Question

I have a marine model used in my start project, which will uncontrollably lift off the ground when running. I import the fbx resources, set the animation type as humanoid and configured the avatar by automatically mapping, set up a animator controller that contains only a running animation. Here is about several seconds after playing:

enter image description here

But when using a generic animation type everything works fine. Any suggestions to fix this while still using the avatar system?

UPDATE:

Configure of my 3D model: enter image description here

Was it helpful?

Solution

This is obviously caused by root motion. What happens is, one loop of your animation takes the character slightly higher. Adding these slight changes up, you get what you're getting. If you don't need root motion (doesn't look like you do), disable it (from the animator component's settings). If you do, either edit the animation to make sure it fits, or disable root motion along the Y-axis (you can do this from the animation's import settings).

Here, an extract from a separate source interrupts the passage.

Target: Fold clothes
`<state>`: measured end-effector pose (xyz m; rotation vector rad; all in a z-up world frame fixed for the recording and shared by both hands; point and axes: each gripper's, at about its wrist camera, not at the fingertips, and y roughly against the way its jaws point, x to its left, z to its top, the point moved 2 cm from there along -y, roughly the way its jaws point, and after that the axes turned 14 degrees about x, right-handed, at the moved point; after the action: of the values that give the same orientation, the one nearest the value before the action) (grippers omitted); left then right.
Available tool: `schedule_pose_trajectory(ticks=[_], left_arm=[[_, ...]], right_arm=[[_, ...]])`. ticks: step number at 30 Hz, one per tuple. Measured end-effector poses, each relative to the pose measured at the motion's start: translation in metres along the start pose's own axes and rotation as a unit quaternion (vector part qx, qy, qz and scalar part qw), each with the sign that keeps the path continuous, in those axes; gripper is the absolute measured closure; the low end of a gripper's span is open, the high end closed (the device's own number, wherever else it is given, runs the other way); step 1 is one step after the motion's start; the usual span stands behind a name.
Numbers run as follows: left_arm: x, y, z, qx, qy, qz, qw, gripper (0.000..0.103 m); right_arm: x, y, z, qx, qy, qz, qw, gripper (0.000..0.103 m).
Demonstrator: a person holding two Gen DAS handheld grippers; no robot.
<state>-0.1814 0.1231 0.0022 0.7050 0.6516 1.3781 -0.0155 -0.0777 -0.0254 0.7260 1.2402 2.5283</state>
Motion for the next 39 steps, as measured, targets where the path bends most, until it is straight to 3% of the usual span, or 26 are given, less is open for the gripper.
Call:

In case you don't know what root motion is, it's when the root bone of your model has animations applied. You obviously can't create the entire animation of character running up and down your levels, and until recently (though not MUCH recently) characters where animated in-place, and moved procedurally via code (I know for a fact that Unreal Tournament 3 uses this method, as would any UDK user). Then, people started wondering how they could make their characters move more realistically? I mean, it's not like you walk forward at a constant rate of 4 km/h, you tend to slow down and speed up during different parts of the walk cycle. The same can be applied to video game characters using the technique known as root motion.

With root motion, you actually move the character forward during its animations. This will cause an animation to look really bad in max or maya, since the character will just snap back to its original place after a loop. However, this data is used intelligently in game engines: Rather than use the absolute position the animation yields, you take the velocity out of it between each two frames, and move your character based on that velocity (Unreal engine actually has a really neat acceleration mode for applying root motion, though I'm not really sure how that would be different from velocity mode). This will make your character move forward at the same rate the animation does, and thus you can actually animate the character's movement as well as its limbs and joints. Moreover, since you're using the velocity and not position data from the animation, it will look exactly as you'd expect it to. If you're interested in this technique, take a look at the Mechanim demo pack they have on the asset store. It makes extensive use of root motion to move the character around.

OTHER TIPS

My company was having a similar issue but we still wanted to keep the "Apply Root Motion" toggle checked. When the same animation played on loop, the model stayed in place but if several different animations were played one after another, this caused the model to rotate / shift in position. The solution for us was ticking these check boxes in the animation settings for each animation. Root Transform Rotation, Root Transform Position (Y), Root Transform Position (XZ).

I had the same issue a few days ago. I found out that the problem was the Apply Root Motion in the Animator script. Make sure it's unchecked.

Tag your player with "Player" in scene and use this script

float y;
GameObject player;

void Start ()
{       
 player =  GameObject.FindGameObjectWithTag("Player");
 y = player.transform.position.y;
}

// Update is called once per frame
void Update ()
{
 float diff = player.transform.position.y;
 player.transform.Translate ( 0, 0,z - diff);
 y = player.transform.position.y;
}

it is little hacky soultion but works!! note: if you want to use y movement at some point just calculate and add it to diff variable.

For those who couldn't solve this issue with 'bake into pose'. I tried 'Bake into Pose-Y', but it didn't work. Meanwhile, in FBX > Animation > Motion, I set 'Root Motion Node' as 'Root Transform'(It was 'None' before), it solved my problem. Unity version is 2020.3.34f1.